I've written software to replace this type of thing, in my case it was classifying communications as to whether they were attorney-client privileged or not. It has to be cheaper, it was about a month of my time. And about a week working with a high priced lawyer to write the ruleset and confirm it caught everything and was excluding all the right stuff. With that software they've essentially got their best lawyer going through every piece of communication.
It has to be cheaper, I can't imaging paying someone with a law degree to go through all of that. And now their lawyers are freed up to do something more useful.
Tries for text search, that's really the only thing I learned is that if your searching through a body of text for 40,000 odd keyword you need to turn the document in to a trie. But that's something you'd learn as soon as you read any of the research on the topic.
It's basically a programming language for text search that's stored in a database. If I had to do it again I'd base if off a parser-generator and use a DSL, possibly using git for versioning.
I ended up basically storing an AST in the db and then creating an object for each node in the decision tree. It was written in perl but that was more of a constraint than a choice.
Things I didn't know (no idea how accurate they are, if anyone has more detail, chime in):
On the Enron Corpus:
"He bought a copy of the database for $10,000 and made it freely available to academic and corporate researchers. Since then, it has become the foundation of a wealth of new science — and its value has endured, since privacy constraints usually keep large collections of e-mail out of reach. “It’s made a massive difference in the research community,” Dr. McCallum said.
The Enron Corpus has led to a better understanding of how language is used and how social networks function, and it has improved efforts to uncover social groups based on e-mail communication."
On future law employment:
Quantifying the employment impact of these new technologies is difficult. Mike Lynch, the founder of Autonomy, is convinced that “legal is a sector that will likely employ fewer, not more, people in the U.S. in the future.” He estimated that the shift from manual document discovery to e-discovery would lead to a manpower reduction in which one lawyer would suffice for work that once required 500 and that the newest generation of software, which can detect duplicates and find clusters of important documents on a particular topic, could cut the head count by another 50 percent.
The computers seem to be good at their new jobs. Mr. Herr, the former chemical company lawyer, used e-discovery software to reanalyze work his company’s lawyers did in the 1980s and ’90s. His human colleagues had been only 60 percent accurate, he found.
“Think about how much money had been spent to be slightly better than a coin toss,” he said.
It's mainly accurate. My wife works for a major vendor in this sector, and I'm a pre-law student with a hacking background, knowing more about this technology than I can say here. However, discovery is just one part of the legal industry. Lynch's numbers are exaggerated, though his basic points are correct. Don't generalize too much from this.

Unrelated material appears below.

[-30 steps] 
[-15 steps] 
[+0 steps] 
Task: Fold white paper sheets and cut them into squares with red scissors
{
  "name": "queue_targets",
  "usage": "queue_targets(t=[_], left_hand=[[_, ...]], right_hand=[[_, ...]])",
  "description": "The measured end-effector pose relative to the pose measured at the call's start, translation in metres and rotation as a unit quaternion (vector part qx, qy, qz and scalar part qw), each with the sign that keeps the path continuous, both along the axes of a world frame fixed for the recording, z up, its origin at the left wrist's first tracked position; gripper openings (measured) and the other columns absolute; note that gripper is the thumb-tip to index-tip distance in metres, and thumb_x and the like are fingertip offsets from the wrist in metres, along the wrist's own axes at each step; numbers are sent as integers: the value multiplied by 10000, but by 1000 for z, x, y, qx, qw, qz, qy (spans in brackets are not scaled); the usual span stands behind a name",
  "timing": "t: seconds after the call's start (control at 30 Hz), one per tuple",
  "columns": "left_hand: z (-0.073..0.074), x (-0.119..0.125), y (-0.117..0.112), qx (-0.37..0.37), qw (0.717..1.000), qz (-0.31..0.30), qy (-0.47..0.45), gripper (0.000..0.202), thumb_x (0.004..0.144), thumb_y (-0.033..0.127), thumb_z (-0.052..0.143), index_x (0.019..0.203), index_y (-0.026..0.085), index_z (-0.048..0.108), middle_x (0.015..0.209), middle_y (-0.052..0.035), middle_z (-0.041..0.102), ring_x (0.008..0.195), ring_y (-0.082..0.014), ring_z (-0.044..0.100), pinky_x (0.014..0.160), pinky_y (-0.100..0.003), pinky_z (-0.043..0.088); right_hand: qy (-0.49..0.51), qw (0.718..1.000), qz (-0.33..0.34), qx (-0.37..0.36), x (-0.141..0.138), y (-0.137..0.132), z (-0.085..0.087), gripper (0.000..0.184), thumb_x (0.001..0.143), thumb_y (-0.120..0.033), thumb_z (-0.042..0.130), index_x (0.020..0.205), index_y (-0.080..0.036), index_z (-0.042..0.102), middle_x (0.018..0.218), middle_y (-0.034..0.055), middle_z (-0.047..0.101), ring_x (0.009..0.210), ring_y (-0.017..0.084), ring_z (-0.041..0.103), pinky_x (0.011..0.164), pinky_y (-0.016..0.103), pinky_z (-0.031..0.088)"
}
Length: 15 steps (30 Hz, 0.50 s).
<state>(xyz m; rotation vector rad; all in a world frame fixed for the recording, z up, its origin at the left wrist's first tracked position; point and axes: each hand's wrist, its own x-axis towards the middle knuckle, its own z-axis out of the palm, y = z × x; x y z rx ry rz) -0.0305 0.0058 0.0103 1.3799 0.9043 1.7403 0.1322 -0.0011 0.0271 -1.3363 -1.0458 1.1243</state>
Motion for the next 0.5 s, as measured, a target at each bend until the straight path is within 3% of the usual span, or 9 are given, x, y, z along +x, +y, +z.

Correct. This has little to no effect on transaction or corporate practice. Some of these vendors claim to handle M&A due diligence. Having been through one or two mergers/sales myself, I am convinced that no expert system in the near term will be able to replace humans in that area. Unlike discovery, which is focused on a readily-searchable data set like email, the job of piecing together a company's assets and contract obligations is extremely complex business, where the bottleneck is often the mish-mash of paper records and broken contract management tools, and nuanced judgment calls about critical asset dispositions must be made every few hours over the course of months and months. I'm not saying there isn't an obvious, eventual technology solution to these problems – just that it isn't anywhere near as mature as litigation support, discovery, and patent practice.
“Over the long run we find things for people to do. The harder question is, does changing technology always lead to better jobs? The answer is no.”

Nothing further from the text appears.